The problem is rights. Old-fashioned video rental stores, and Netflix’s DVD-by-mail service, are governed by something called “first-sale doctrine”: Once I sell you a physical copy of a movie or song, you can do whatever you like with the physical object, except copy it or show it publicly. The Walt Disney Co. cannot prevent you from lending or renting your copy of "Cinderella" to anyone you like; it got its money from the sale, and now it’s none of its business to whom you pass it on.

But streaming is governed by a different set of rules for digital content. You can’t stream a movie to someone unless the rights holders have agreed to let you do so. And the rights holders have no interest in helping Netflix kill Comcast Corp. and Time Warner Cable Inc. -- not when Comcast and Time Warner Cable, or the networks they carry, are paying them a ton of money for rights.

Essentially, Netflix cannot afford to buy the rights to all the movies you want to watch. They got pretty good deals back when they were small, precisely because they weren’t yet much of a threat to the cable companies. Starz was willing to ink a deal to let Netflix carry its content because digital streaming to a few customers cost Starz nothing, and it even brought in some revenue. But when people started talking about using Netflix to drop cable, Starz was no longer willing to share its licenses -- at least, not unless Netflix paid Starz enough to replace the revenue it would lose. And the only way that this would work for Netflix is if you paid a lot more than $7.99 for your subscription.

I can make an argument that you should be willing to pay more than you were paying for premium cable -- that the ability to watch movies on demand is extremely valuable, and you should therefore be willing to shell out extra money to enjoy it. And maybe if Netflix had been rolled out as a cable add-on, that’s how it would have happened. But Netflix trained its customers to think that the Internet was supposed to deliver them something better than a premium cable subscription, at maybe a tenth of the price.
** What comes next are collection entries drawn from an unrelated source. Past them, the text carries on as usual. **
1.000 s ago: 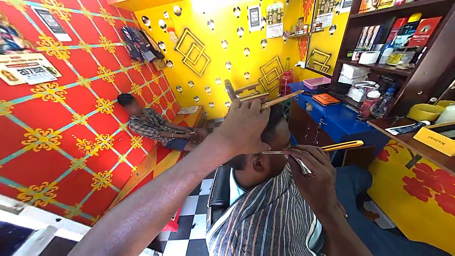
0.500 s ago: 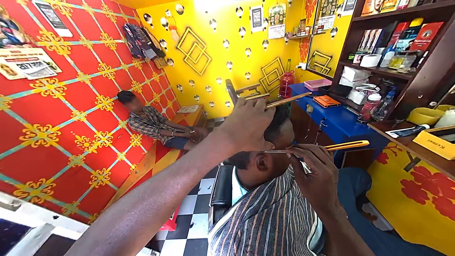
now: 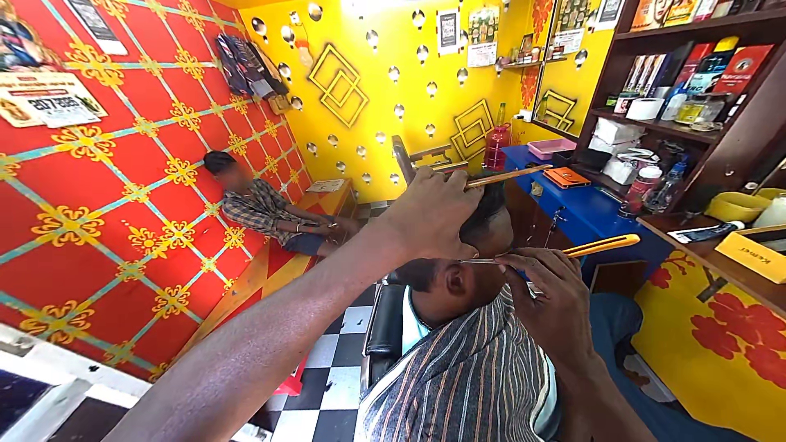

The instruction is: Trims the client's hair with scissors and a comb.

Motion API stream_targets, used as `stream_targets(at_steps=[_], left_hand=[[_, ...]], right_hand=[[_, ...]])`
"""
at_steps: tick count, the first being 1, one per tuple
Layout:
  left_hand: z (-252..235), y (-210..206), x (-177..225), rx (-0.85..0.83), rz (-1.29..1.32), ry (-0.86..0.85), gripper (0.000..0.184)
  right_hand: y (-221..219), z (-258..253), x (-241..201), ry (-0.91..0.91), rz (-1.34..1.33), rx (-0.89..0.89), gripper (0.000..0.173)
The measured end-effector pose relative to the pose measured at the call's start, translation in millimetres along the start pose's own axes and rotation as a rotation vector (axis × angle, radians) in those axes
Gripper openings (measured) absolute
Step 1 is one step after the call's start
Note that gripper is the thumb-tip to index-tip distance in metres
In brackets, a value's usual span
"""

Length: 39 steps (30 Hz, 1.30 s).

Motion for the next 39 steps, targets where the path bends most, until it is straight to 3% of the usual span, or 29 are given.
stream_targets(at_steps=[39], left_hand=[[0.5,-3.2,-4.4,0.025,0.040,-0.020,0.095]], right_hand=[[2.9,-14.3,-2.4,0.158,0.098,-0.044,0.019]])
Point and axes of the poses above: each hand's wrist, its own z-axis away from the middle knuckle, its own y-axis out of the back of the hand, x = y × z, the point moved 2 cm from there along -z, towards the middle knuckle, and after that the axes turned 11 degrees about y, right-handed, at the moved point
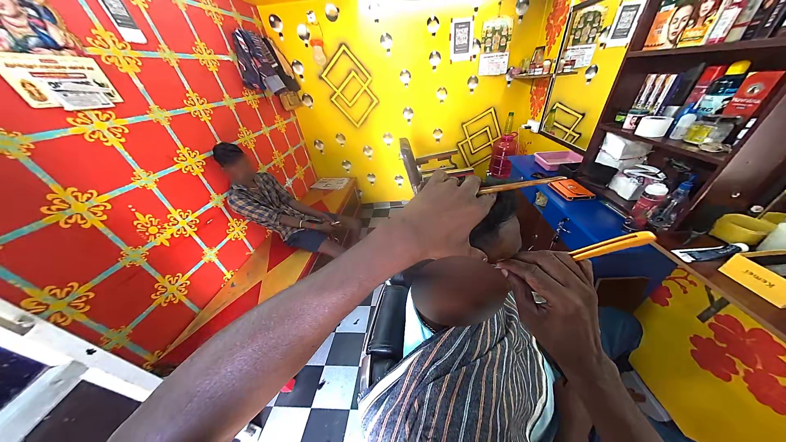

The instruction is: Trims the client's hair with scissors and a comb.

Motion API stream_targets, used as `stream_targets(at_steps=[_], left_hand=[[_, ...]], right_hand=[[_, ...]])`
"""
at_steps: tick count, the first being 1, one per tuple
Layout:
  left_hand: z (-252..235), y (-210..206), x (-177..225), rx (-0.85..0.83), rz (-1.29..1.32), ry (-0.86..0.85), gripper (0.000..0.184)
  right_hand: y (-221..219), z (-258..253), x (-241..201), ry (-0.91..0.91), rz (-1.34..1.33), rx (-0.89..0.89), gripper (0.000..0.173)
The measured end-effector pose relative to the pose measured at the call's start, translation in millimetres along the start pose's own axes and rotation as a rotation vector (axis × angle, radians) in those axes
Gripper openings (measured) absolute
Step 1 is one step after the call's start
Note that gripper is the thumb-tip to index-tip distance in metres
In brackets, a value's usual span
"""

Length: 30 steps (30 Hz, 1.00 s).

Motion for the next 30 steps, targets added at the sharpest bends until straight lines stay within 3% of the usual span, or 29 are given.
stream_targets(at_steps=[14,25,30], left_hand=[[0.3,-0.2,-0.1,0.002,-0.006,0.005,0.096],[0.1,-1.9,-1.0,0.002,-0.007,0.003,0.096],[1.1,0.0,-1.1,-0.006,0.007,0.003,0.093]], right_hand=[[3.4,5.4,-2.5,-0.039,0.024,0.072,0.017],[2.0,6.7,0.2,-0.034,0.025,-0.034,0.021],[3.4,8.0,0.0,-0.040,0.038,0.001,0.020]])
Point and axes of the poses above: each hand's wrist, its own z-axis away from the middle knuckle, its own y-axis out of the back of the hand, x = y × z, the point moved 2 cm from there along -z, towards the middle knuckle, and after that the axes turned 11 degrees about y, right-handed, at the moved point
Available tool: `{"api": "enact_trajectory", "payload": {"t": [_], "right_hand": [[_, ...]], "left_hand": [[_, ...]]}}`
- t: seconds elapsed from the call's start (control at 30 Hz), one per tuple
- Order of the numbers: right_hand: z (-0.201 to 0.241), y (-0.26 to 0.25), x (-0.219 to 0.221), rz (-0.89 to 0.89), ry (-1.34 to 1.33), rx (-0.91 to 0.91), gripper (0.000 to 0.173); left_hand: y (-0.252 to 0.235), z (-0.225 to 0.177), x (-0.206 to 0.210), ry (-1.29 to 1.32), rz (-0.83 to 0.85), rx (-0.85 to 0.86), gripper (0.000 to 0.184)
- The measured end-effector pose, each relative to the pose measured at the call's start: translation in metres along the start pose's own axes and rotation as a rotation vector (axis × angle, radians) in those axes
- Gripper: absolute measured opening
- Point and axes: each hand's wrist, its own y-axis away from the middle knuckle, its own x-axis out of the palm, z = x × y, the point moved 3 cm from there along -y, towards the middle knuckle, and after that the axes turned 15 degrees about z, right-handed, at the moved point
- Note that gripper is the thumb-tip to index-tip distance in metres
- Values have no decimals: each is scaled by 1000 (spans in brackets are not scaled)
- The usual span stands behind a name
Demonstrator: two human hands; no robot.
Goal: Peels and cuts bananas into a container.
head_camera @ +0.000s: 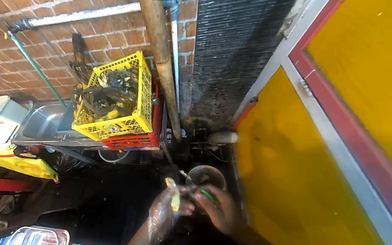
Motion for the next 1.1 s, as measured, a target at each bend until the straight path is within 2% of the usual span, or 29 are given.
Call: {"api": "enact_trajectory", "payload": {"t": [0.1, 0.17, 0.23, 0.3, 0.37, 0.43, 0.5, 0.63, 0.73, 0.8, 0.9, 1.1], "right_hand": [[1, -6, 6, 91, -83, 80, 34], [3, -9, 17, 166, -200, 194, 34], [7, -13, 25, 191, -308, 309, 29], [9, -17, 29, 187, -342, 371, 27], [11, -19, 31, 189, -362, 391, 28], [16, -21, 33, 197, -390, 355, 28], [18, -20, 33, 217, -349, 284, 29], [5, -15, 23, 223, 27, 135, 46], [2, -11, 12, 207, 271, 92, 48], [2, -11, 9, 182, 341, 57, 46], [1, -10, 6, 192, 316, 29, 45], [-6, -9, 11, 167, 325, 24, 45]], "left_hand": [[-8, 5, -11, -34, 6, 169, 44], [-11, 5, -16, -249, 47, 257, 45], [-13, 5, -17, -460, 47, 258, 47], [-12, 7, -17, -604, -54, 237, 46], [-12, 6, -15, -670, -151, 297, 42], [-13, -1, -10, -669, -225, 337, 49], [-18, -6, -10, -535, -274, 377, 51], [-24, -12, -18, -217, -146, 399, 43], [-24, -17, -21, -267, -56, 357, 45], [-26, -18, -26, -341, -8, 355, 45], [-27, -18, -30, -417, 20, 384, 42], [-25, -18, -32, -389, 13, 371, 39]]}}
It would have a very hard time moving people to a much higher price point, and it wisely hasn’t tried. Instead, it's trying to optimize its service for much less content.

There’s no great loss without some small gain; I’ve kind of enjoyed rediscovering some of the better 1980s miniseries. (Think “The Winds of War,” not “North and South.”) But the other night, my husband and I were remarking that we may have to go back to using the DVD-by-mail service for movies. And I wonder if we aren’t going to be stuck with that model: streaming for idle watching, but if you want something specific, you’ll need to order and wait. In other words, I wonder if the golden era of streaming is not ahead, but already behind us.

That’s both good and bad for Netflix. On the one hand, all those warehouses are expensive to maintain and staff, compared with a website. On the other hand, they have a phenomenally high barrier to entry. You can imagine an upstart coming in and beating Netflix at streaming. But it’s hard to imagine another movie rental company building a parallel network of massive distribution centers on the off chance that it might be able to knock out the incumbent.

Eventually, of course, some new streaming model will shake out, and DVDs will go away; I doubt our great-grandchildren will still be getting DVDs in the mail a hundred years hence. But in the meantime, the paucity of cheap digital rights may save a lot of jobs in Netflix warehouses -- and may even bail out that other struggling giant, the U.S. Post Office.